--- EXERCISE ---
Scan the entries below for "JSON" and copy each line that holds it.

--- MATERIAL SUPPLIED ---
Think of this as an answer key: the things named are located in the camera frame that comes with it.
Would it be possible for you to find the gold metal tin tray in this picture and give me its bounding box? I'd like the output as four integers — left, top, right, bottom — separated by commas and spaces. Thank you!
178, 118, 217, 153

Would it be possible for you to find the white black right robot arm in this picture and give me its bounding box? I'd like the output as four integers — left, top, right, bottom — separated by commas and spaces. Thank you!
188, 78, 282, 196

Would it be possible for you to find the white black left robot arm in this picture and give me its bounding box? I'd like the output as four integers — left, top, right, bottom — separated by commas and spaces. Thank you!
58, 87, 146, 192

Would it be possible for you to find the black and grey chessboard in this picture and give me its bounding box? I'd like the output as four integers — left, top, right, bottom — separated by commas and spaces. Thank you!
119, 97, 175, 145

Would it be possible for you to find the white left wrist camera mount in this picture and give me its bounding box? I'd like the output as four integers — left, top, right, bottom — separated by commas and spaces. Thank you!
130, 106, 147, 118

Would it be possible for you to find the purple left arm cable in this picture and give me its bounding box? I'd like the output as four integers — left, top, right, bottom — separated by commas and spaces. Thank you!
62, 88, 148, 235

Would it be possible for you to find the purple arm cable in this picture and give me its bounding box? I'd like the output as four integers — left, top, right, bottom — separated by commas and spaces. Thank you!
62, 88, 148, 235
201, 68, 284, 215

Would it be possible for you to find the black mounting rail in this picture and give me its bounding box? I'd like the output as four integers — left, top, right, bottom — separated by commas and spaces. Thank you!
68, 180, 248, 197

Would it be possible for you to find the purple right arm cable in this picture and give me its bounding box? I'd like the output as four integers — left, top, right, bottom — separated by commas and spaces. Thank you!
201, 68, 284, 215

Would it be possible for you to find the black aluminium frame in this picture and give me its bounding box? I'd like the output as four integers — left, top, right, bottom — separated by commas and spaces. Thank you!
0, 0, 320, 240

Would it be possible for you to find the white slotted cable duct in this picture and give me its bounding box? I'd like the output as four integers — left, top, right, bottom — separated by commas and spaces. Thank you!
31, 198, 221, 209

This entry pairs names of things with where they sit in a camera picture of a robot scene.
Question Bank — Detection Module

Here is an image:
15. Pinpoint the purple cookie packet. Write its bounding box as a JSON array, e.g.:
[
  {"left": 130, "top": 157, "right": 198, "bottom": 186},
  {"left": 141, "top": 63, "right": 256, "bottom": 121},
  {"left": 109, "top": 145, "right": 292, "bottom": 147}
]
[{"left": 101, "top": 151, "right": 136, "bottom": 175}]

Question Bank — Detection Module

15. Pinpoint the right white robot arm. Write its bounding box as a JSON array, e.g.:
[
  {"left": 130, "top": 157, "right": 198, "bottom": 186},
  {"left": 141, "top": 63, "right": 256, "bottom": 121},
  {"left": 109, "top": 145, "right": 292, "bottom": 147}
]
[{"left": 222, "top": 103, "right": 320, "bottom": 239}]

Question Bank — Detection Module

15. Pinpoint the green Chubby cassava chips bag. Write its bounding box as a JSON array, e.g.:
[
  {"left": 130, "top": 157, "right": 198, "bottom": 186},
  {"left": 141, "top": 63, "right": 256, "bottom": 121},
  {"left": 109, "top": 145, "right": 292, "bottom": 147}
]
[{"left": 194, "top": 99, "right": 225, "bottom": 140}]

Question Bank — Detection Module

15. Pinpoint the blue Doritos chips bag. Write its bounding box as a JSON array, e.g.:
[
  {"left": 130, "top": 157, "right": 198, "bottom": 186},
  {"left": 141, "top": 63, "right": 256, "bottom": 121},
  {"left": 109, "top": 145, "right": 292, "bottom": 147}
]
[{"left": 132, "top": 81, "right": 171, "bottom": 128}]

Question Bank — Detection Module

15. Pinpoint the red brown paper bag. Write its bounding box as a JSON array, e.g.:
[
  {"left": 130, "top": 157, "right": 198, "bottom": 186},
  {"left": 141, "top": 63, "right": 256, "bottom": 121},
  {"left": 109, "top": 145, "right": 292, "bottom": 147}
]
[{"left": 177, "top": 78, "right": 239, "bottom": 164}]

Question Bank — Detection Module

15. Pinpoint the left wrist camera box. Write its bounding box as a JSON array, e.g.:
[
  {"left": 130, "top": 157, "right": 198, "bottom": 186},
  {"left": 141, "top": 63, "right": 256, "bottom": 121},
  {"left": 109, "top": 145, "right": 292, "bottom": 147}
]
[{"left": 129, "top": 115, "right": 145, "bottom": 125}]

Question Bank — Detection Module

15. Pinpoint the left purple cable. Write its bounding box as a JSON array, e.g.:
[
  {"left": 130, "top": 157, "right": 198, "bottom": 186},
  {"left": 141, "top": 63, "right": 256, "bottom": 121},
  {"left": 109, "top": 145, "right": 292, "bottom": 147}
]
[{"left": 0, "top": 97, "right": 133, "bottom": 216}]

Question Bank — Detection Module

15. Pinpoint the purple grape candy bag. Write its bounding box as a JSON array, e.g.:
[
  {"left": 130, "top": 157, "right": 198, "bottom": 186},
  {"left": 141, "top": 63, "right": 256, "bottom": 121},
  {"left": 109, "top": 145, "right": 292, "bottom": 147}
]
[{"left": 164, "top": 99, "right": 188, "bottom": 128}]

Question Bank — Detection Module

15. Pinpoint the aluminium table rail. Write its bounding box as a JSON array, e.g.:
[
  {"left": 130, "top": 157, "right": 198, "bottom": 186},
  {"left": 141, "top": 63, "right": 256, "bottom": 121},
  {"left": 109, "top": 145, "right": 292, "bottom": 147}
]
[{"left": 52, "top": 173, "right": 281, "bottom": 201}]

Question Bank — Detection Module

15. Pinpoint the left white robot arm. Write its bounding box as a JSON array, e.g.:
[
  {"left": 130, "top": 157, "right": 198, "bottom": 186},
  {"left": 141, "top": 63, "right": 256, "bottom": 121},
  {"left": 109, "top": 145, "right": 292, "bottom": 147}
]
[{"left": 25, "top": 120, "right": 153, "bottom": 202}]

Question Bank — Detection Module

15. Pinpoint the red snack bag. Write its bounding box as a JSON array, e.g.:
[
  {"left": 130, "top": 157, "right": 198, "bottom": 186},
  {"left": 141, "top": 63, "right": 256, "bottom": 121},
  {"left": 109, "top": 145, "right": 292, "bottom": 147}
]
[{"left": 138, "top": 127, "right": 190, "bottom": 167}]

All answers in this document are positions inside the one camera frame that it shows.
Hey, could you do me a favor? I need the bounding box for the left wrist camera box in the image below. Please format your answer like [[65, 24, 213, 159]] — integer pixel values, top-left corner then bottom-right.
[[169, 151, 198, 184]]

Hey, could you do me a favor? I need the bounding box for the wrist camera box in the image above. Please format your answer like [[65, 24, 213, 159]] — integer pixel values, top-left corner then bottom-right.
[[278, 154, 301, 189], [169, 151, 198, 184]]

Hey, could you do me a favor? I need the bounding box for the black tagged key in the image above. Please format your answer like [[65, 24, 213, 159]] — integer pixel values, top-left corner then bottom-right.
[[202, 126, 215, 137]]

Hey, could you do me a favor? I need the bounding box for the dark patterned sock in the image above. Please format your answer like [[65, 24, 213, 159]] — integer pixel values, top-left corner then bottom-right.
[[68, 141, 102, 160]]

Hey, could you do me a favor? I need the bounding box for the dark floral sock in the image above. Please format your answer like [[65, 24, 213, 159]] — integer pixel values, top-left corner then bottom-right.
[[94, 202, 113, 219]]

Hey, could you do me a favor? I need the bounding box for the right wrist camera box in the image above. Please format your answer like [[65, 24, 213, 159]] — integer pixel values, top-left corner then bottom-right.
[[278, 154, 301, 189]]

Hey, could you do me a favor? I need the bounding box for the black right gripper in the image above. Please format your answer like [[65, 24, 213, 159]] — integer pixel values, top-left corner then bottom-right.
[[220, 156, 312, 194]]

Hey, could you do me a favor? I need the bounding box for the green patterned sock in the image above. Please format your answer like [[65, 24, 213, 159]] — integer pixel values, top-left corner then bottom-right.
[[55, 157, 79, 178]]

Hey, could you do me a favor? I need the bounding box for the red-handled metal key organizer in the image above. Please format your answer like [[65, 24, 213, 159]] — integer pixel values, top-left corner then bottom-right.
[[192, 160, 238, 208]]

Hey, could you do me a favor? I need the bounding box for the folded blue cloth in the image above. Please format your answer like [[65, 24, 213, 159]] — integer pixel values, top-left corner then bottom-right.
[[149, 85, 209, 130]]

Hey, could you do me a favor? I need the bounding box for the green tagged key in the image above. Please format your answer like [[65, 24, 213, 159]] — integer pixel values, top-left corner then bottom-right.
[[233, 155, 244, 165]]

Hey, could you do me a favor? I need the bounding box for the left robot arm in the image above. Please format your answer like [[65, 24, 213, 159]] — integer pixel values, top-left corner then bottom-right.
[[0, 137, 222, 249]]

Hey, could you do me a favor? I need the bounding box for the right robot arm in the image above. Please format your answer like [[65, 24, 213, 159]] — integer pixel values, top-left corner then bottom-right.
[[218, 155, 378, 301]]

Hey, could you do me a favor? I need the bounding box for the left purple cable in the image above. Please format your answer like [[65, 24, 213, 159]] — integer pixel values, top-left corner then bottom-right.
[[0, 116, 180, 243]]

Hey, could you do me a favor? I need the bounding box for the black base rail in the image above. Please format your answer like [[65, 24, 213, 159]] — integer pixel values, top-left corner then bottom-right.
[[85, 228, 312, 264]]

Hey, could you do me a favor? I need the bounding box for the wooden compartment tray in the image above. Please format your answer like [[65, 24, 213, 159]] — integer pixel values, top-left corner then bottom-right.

--- RESULT OF THIS EXERCISE ---
15. Pinpoint the purple cookie packet. Write its bounding box as a JSON array, e.g.:
15. Pinpoint the right white robot arm. Write its bounding box as a JSON array, e.g.:
15. Pinpoint the green Chubby cassava chips bag. Write its bounding box as a JSON array, e.g.:
15. Pinpoint the blue Doritos chips bag. Write its bounding box as a JSON array, e.g.:
15. Pinpoint the red brown paper bag. Write its bounding box as a JSON array, e.g.:
15. Pinpoint the left wrist camera box. Write its bounding box as a JSON array, e.g.:
15. Pinpoint the left purple cable. Write its bounding box as a JSON array, e.g.:
15. Pinpoint the purple grape candy bag. Write its bounding box as a JSON array, e.g.:
15. Pinpoint the aluminium table rail. Write its bounding box as a JSON array, e.g.:
15. Pinpoint the left white robot arm. Write its bounding box as a JSON array, e.g.:
15. Pinpoint the red snack bag. Write its bounding box as a JSON array, e.g.:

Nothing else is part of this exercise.